Red, White, and Blue all around the Arboretum!Each year Americans commemorate the 4th of July with bright firework displays and good eats. This federal holiday signifies the adoption of one of our nation’s most important documents, the Declaration of Independence. BBQs, baseball games, and other celebratory events will be held nationwide this Wednesday to remember the day in which the U.S. officially announced its sovereignty from Great Britain.
There has been plenty of debate as to what the colors of the American flag actually stand for. According to Our Flag, a book published by the House of Representatives in 1989, the colors red, white, and blue were strategically selected to embody the values and beliefs held by our Founding Fathers.
“The colors of the [the vertical stripes] are those used in the flag of the United States of America; White signifies purity and innocence, Red, hardiness & valour, and Blue, the color of the Chief (the broad band above the stripes) signifies vigilance, perseverance & justice.”
Here at the Arboretum, we thought it would be neat to see how our national pride is represented in nature.

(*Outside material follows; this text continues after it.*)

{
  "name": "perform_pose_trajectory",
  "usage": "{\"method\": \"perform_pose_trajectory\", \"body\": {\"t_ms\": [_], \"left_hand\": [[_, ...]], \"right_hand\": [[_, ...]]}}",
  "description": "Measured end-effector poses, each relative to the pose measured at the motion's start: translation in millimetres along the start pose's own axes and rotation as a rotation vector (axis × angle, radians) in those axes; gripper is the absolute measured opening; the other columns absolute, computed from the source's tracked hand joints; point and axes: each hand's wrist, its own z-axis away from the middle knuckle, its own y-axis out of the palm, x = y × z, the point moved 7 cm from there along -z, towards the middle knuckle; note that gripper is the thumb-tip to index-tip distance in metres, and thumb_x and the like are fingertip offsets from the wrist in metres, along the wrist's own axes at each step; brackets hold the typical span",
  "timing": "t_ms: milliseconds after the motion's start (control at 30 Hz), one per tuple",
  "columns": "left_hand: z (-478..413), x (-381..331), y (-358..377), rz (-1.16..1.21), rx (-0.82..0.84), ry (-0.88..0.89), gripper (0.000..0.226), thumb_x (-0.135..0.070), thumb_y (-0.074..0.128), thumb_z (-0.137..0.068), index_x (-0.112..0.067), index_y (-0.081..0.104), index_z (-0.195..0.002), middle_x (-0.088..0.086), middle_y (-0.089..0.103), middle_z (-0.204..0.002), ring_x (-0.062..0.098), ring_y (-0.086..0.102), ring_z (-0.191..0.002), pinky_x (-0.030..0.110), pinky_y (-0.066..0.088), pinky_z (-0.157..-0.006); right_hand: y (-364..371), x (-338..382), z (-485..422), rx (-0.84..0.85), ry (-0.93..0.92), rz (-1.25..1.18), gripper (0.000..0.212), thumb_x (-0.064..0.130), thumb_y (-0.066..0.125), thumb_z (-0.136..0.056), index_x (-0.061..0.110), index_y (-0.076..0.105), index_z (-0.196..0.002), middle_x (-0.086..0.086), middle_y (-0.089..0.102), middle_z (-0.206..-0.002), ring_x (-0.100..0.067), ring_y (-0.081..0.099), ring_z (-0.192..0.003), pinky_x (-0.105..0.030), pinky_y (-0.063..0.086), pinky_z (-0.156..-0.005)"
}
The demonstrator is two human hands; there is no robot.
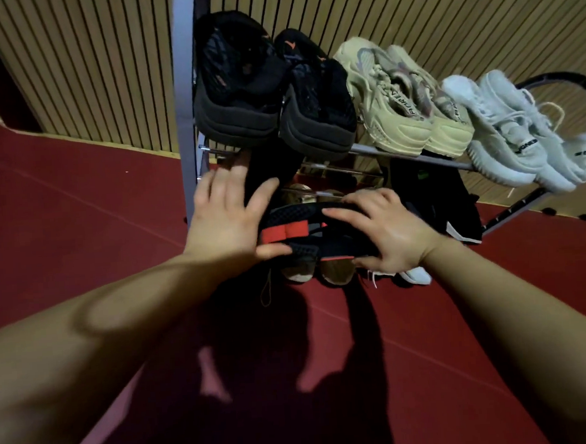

We found some Red-eared Slider turtles swimming around our swamps the other day. These are one of our favorite, and most visible, Arboretum critters. These turtles spend a lot of time basking in the sunshine of the pond’s edge, so they’re easy to spot. At the first hint of danger, they slide into the safety of the open water.
With all the unusual critters running around our property, it wasn’t too hard to find something white. Right outside our office windows, we found a Black and Yellow Garden Spider (often referred to as a corn spider), spinning a lustrous silky web. The heavy white zig zag, called stabilimenta, adds strength or stability to the web. The purpose of web stabilimenta is unknown, though some believe it may attract prey, provide structural stability, or even prevent birds from flying through the webs. What is known is that only spiders that are active in daytime use stabilimenta.
Near our swamp, we also found some Blue Water Leafs. For all you botany lovers, these beautiful blue hued beauties are considered to be perennial herbs that are traditionally found in large colonies near small bodies of water like ponds and streams. Their attractive flowers and buds lure in countless pollinators from hummingbirds to butterflies and bees. This spiny, yet sturdy plant has rough hairs which makes it an ideal flora for our Post-Oak Savannah.
Just a reminder – our building will be closed on Wednesday, the 4th, but we wish everyone a safe and happy holiday!